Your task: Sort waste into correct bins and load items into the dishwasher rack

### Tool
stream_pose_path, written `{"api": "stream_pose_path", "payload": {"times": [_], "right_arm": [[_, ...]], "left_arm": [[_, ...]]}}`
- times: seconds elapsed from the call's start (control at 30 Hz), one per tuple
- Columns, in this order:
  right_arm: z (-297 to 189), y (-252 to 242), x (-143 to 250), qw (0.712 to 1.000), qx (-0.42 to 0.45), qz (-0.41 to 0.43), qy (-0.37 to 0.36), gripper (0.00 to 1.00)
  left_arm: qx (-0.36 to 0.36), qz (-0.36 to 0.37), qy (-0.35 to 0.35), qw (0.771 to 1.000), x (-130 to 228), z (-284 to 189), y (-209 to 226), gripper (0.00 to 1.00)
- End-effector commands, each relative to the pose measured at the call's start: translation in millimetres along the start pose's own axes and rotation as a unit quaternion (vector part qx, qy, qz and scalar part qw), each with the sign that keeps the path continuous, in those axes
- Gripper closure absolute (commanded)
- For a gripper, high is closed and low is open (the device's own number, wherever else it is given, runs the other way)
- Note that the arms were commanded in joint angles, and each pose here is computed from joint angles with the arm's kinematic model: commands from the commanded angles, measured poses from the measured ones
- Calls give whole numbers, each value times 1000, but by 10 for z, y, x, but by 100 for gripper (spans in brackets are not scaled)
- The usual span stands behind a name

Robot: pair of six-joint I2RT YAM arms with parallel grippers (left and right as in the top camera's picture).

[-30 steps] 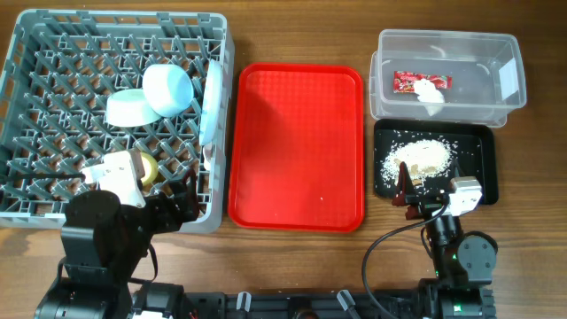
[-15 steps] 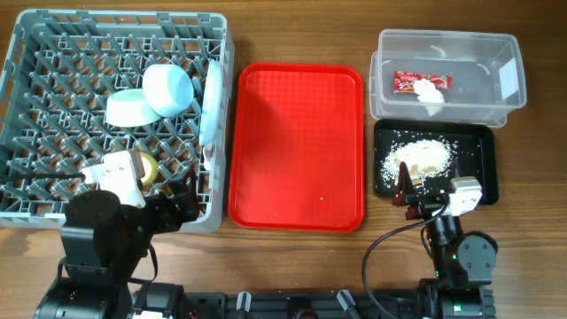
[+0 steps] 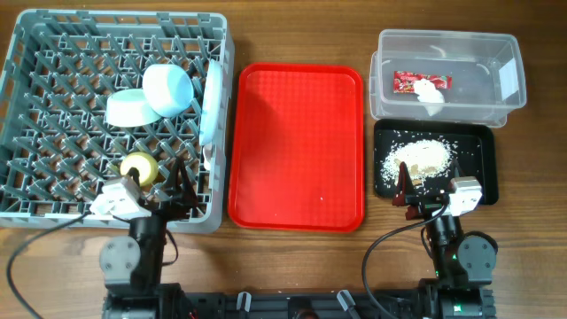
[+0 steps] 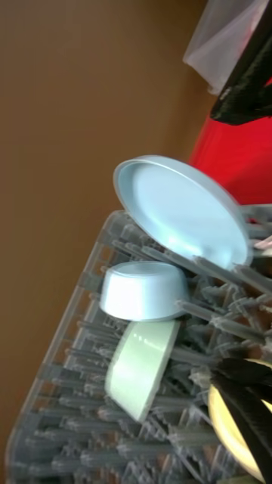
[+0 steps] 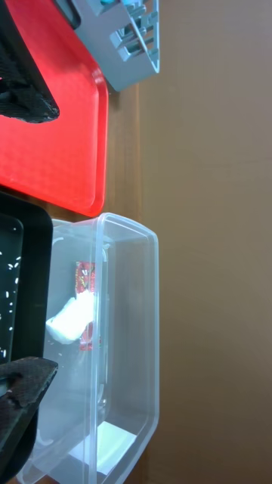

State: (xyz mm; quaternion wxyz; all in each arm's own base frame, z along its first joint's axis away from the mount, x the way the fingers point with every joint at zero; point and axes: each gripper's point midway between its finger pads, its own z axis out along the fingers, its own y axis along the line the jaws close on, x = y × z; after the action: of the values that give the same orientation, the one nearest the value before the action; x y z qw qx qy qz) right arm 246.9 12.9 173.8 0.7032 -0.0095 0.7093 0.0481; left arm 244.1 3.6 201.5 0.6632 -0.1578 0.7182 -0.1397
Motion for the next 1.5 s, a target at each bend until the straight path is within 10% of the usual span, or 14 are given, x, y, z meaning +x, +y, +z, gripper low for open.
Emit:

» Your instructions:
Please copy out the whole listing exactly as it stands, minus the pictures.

» Exercise answer:
Your task: Sort waste into correct bins and load items into the dishwasher rack

### Tool
stream_pose_path, written `{"api": "stream_pose_path", "payload": {"times": [_], "right_arm": [[_, ...]], "left_arm": [[_, ...]]}}`
- times: seconds elapsed from the call's start (control at 30 Hz), one per tuple
- Columns, in this order:
  right_arm: z (-297 to 189), y (-252 to 242), x (-143 to 250), qw (0.712 to 1.000), qx (-0.42 to 0.45), qz (-0.41 to 0.43), qy (-0.37 to 0.36), gripper (0.00 to 1.00)
  left_arm: qx (-0.36 to 0.36), qz (-0.36 to 0.37), qy (-0.35 to 0.35), qw (0.771 to 1.000), x (-130 to 228), z (-284 to 189), y (-209 to 226), gripper (0.00 to 1.00)
- End-effector commands, each relative to the pose measured at the call's start: translation in millimetres along the start pose's own axes and rotation as a unit quaternion (vector part qx, qy, qz and scalar part qw), each with the sign that keeps the path continuous, in those axes
- Gripper closure absolute (commanded)
- For a gripper, high is closed and low is open (the device's own number, wherever else it is given, runs the other way)
- Note that the arms were commanded in joint angles, and each pose here is computed from joint angles with the arm's kinematic model: commands from the commanded angles, measured poses from the measured ones
- Calls give whole numbers, each value times 1000, but by 10 for z, y, x, but by 100 for gripper (spans in brackets are not scaled)
- The usual span stands behind a name

Robot: pair of six-joint I2RT YAM arms with parallel grippers (left and right as in the top camera's picture).

[-30 steps] 
[-15 steps] 
[+0 steps] 
[+0 steps] 
[+0 steps] 

State: (xyz mm; quaternion wxyz; all in each arm's own base frame, z along its first joint's axis away from the mount, x the way the fingers point with every joint at zero; point and axes: each gripper's point midway between its finger pads, its own z axis out along the fingers, its own y axis along the line the jaws close on, x = y × z; after the action: of the values that give the same orientation, the one nearest the value before the action; x y z qw qx qy qz) right arm 246.9 12.9 173.8 0.7032 -0.0095 0.7093 0.0481; left arm 244.1 3.6 201.5 0.6632 -0.1578 0.7182 -0.1397
Motion for the next 1.5 s, a target at each bend until the straight path is within 10% of the usual span, or 14 are given, x, y, z meaning +x, +y, +z, gripper low for open.
Emit:

The answer has been written out in full.